Kozlovski: "Kafka does not use fsync, its writes get written to disk asynchronously."

HDD economics — why the optimization is still worth making

From the companion 2024-03-06 Kozlovski S3 post (cross-linked by Kafka-101):

"As we covered in our S3 article, HDDs have become 6,000,000,000 times cheaper (inflation-adjusted) per byte since their inception." (Source: sources/2024-05-09-highscalability-kafka-101, citing sources/2024-03-06-highscalability-behind-aws-s3s-massive-scale)

The full S3-side numbers (concepts/hard-drive-physics):

  • 1956 RAMAC: $9k, 3.75MB
  • 2024: 26TB at $15/TB
  • 6 billion× cheaper per byte (inflation-adjusted)
  • 7.2M× more capacity, 5000× smaller, 1235× lighter
  • but still ~120 IOPS/drive, flat for decades

The IOPS ceiling is flat because head-seek physics is flat. The capacity/$ win is only realisable by workloads that don't need random IOPS — i.e., workloads that are sequential by construction. Kafka's architecture is one of the cleanest instances of this economic alignment.

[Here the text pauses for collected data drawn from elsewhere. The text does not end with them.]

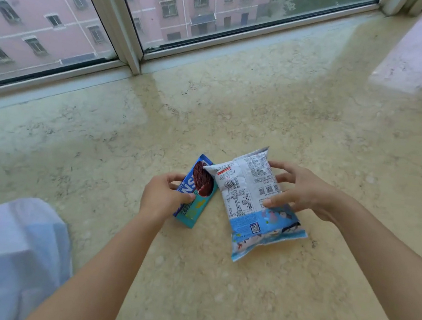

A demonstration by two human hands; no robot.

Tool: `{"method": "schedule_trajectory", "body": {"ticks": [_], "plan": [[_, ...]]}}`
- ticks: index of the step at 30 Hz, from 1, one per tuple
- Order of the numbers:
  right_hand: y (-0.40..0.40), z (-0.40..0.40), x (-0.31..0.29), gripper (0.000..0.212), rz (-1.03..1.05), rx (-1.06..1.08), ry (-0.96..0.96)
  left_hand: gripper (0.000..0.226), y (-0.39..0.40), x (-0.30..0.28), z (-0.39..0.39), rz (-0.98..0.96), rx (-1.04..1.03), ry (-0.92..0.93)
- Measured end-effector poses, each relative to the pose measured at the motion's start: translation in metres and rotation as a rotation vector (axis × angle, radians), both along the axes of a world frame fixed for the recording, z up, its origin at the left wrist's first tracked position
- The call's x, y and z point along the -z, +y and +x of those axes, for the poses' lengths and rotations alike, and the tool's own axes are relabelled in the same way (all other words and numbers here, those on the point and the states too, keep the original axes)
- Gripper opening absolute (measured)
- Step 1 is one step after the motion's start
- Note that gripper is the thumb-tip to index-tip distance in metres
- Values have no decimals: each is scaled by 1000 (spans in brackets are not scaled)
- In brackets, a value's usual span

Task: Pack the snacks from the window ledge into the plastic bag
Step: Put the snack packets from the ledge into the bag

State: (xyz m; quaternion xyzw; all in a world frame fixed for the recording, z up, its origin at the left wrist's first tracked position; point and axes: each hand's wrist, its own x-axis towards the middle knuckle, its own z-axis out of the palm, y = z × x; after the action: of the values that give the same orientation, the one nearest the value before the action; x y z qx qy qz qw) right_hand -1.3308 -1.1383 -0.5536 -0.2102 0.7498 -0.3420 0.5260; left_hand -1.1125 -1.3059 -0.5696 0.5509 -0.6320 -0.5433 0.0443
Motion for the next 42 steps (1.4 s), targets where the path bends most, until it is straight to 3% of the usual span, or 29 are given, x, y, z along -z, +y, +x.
{"method": "schedule_trajectory", "body": {"ticks": [4,10,27,42], "plan": [[1,10,1,90,-23,34,-8,40,-1,-13,11,154,-27,103],[1,32,-5,87,-69,82,5,52,7,-20,38,225,-93,225],[-12,139,-92,84,-287,66,25,67,29,-87,142,118,-319,521],[45,263,-185,83,-401,-135,1,66,129,-184,286,5,-469,666]]}}
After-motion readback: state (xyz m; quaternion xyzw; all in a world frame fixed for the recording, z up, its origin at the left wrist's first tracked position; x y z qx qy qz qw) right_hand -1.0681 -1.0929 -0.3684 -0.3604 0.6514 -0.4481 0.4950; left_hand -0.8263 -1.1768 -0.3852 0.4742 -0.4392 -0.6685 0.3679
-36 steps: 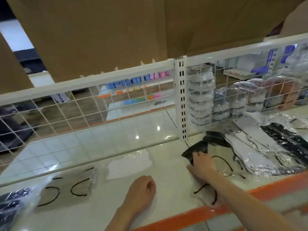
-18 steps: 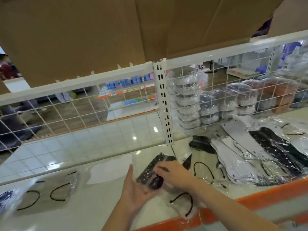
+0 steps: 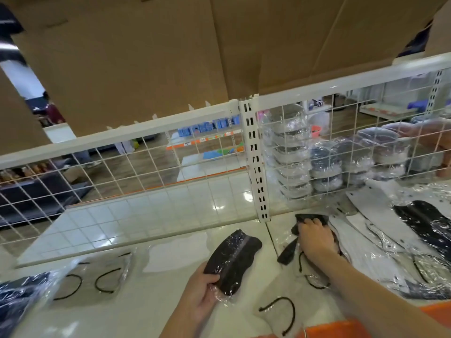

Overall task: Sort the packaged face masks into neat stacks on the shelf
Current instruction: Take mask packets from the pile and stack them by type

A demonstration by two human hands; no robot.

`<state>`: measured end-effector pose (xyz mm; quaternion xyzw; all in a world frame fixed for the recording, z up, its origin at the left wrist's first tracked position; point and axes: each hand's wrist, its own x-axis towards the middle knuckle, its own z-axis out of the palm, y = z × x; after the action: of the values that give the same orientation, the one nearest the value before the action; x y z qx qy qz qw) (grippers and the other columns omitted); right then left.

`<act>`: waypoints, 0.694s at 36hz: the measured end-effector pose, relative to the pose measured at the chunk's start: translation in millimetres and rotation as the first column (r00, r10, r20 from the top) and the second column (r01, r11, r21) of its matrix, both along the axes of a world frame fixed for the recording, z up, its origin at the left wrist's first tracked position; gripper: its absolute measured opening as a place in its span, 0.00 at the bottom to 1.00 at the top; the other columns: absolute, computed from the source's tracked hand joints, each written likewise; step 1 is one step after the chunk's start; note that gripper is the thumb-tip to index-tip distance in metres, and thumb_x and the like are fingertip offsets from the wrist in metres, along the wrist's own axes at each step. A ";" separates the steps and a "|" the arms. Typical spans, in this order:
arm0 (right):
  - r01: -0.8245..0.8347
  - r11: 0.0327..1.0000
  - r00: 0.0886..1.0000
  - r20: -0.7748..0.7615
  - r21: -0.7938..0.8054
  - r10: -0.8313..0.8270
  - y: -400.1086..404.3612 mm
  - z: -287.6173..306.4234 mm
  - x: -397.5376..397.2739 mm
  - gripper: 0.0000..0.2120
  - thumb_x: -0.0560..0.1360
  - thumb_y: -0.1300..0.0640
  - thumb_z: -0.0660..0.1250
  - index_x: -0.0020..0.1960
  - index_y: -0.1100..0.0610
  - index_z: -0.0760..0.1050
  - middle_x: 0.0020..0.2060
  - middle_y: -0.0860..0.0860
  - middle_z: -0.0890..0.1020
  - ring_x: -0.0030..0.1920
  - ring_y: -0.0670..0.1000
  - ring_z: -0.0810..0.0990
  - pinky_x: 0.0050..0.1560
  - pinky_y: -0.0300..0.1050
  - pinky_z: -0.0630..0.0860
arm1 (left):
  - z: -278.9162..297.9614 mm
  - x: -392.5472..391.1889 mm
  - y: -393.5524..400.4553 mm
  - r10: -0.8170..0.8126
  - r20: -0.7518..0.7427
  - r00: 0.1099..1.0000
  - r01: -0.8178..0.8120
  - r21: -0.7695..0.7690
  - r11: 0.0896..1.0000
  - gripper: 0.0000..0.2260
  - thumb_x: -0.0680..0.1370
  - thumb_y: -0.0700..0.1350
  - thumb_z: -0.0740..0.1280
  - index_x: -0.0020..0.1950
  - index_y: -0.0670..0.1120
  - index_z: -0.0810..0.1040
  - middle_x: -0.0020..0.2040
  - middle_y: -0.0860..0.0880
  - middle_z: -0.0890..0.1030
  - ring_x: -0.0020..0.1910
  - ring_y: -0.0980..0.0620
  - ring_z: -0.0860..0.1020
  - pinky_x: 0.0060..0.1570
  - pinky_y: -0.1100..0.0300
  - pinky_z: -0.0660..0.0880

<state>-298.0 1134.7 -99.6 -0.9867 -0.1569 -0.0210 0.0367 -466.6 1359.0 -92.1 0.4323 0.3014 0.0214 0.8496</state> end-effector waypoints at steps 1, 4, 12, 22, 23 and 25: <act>-0.020 1.000 1.000 0.010 0.010 0.019 2.1 1.7 -0.7 0.16 0.78 0.57 0.59 0.65 0.54 0.70 0.63 0.51 0.73 0.66 0.53 0.67 0.65 0.47 0.66 | 0.0 0.2 0.2 0.002 -0.004 1.000 -0.002 0.000 1.000 0.18 0.72 0.22 0.51 0.53 0.36 0.74 0.44 0.34 0.81 0.43 0.38 0.78 0.43 0.44 0.78; -0.056 0.988 0.997 0.054 0.142 0.049 13.7 9.2 -9.2 0.13 0.78 0.57 0.60 0.62 0.54 0.73 0.60 0.50 0.75 0.63 0.51 0.69 0.61 0.44 0.69 | -1.3 1.1 -0.9 0.019 0.002 1.000 -0.019 -0.021 1.000 0.16 0.74 0.25 0.52 0.53 0.37 0.74 0.40 0.35 0.82 0.41 0.39 0.78 0.36 0.46 0.79; -0.339 0.678 0.889 -0.014 0.652 0.458 49.0 26.4 -74.9 0.08 0.78 0.55 0.61 0.48 0.44 0.76 0.46 0.40 0.78 0.46 0.40 0.78 0.51 0.38 0.76 | -6.9 3.5 -3.0 0.051 -0.067 0.996 -0.063 -0.186 0.981 0.20 0.82 0.52 0.54 0.57 0.36 0.73 0.54 0.32 0.79 0.47 0.36 0.79 0.42 0.42 0.77; 0.007 0.511 0.853 -0.271 0.860 0.445 40.6 9.3 -91.9 0.14 0.77 0.57 0.64 0.60 0.45 0.70 0.64 0.43 0.64 0.50 0.42 0.76 0.51 0.36 0.74 | 2.3 -6.6 -11.8 0.047 0.024 0.999 -0.048 0.026 0.999 0.14 0.75 0.26 0.56 0.57 0.33 0.73 0.44 0.34 0.81 0.43 0.39 0.79 0.35 0.51 0.81; 0.122 0.471 0.862 -0.329 0.874 0.386 40.2 9.2 -92.8 0.17 0.77 0.54 0.65 0.64 0.47 0.66 0.63 0.44 0.63 0.49 0.43 0.75 0.51 0.38 0.74 | 4.3 -8.0 -13.3 0.048 0.053 0.997 -0.050 0.036 0.998 0.14 0.75 0.26 0.56 0.58 0.33 0.73 0.45 0.34 0.81 0.44 0.39 0.79 0.37 0.50 0.81; 0.350 0.369 0.770 -0.489 0.861 0.410 39.3 9.5 -94.2 0.25 0.75 0.47 0.67 0.68 0.50 0.63 0.63 0.47 0.66 0.54 0.47 0.75 0.55 0.44 0.75 | 8.7 -9.1 -16.9 0.014 0.104 0.995 -0.019 0.051 0.999 0.16 0.74 0.27 0.58 0.61 0.32 0.72 0.53 0.31 0.79 0.48 0.38 0.79 0.44 0.48 0.80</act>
<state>-392.2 1174.0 -90.1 -0.7285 -0.1139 0.2306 0.6349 -475.7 1342.1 -83.3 0.4499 0.2600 0.0585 0.8524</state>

Kozlovski's doctrine statement

"Kafka's architecture is optimized for a cost-efficient on-premise deployment of a system that stores a lot of data while also being very performant!" (Source: sources/2024-05-09-highscalability-kafka-101)

"A lot of data" = capacity/$ win (HDDs are cheap by the byte). "Very performant" = sequential access (HDDs are fast for sequential). The design constraint that unlocks both is never seek.

Trade-offs / when it breaks

  • Historical reads break the invariant. Consumers reading far behind the tail miss pagecache and force the broker to seek back to older segment files on HDD — exhausting IOPS and competing with producers. This is the IOPS wall in concepts/log-recovery-time's four structural walls and the motivation for Tiered Storage: historical reads go to an object store, not to the broker's HDD.
  • SSDs change the equation. Sequential/random gap on SSDs is much smaller than on HDD; log-structured designs are still good (write amplification, wear levelling) but the urgency is lower.

Seen in

  • sources/2024-05-09-highscalability-kafka-101 — canonical statement of the log-on-HDD alignment.
  • sources/2024-03-06-highscalability-behind-aws-s3s-massive-scale — the companion economic framing (capacity/$ vs IOPS/drive) the Kafka-101 post cites.
  • sources/2025-03-04-meta-a-case-for-qlc-ssds-in-the-data-center — Meta's 2025 framing is the cousin case to the Kafka-on-HDD story: even the workloads that are sequential by construction (batch IO, read-BW-intensive) are falling off the bottom of the HDD BW/TB band as drive densities scale capacity but not throughput. Kafka's tiered storage pushes historical (random-read) traffic to object storage; Meta's QLC tier catches the sequential-BW-bounded workloads one layer down. The HDD sequential-I/O optimisation continues to work for what remains on HDD, but the set of workloads that fit that tier keeps shrinking.
Last updated · 319 distilled / 1,201 read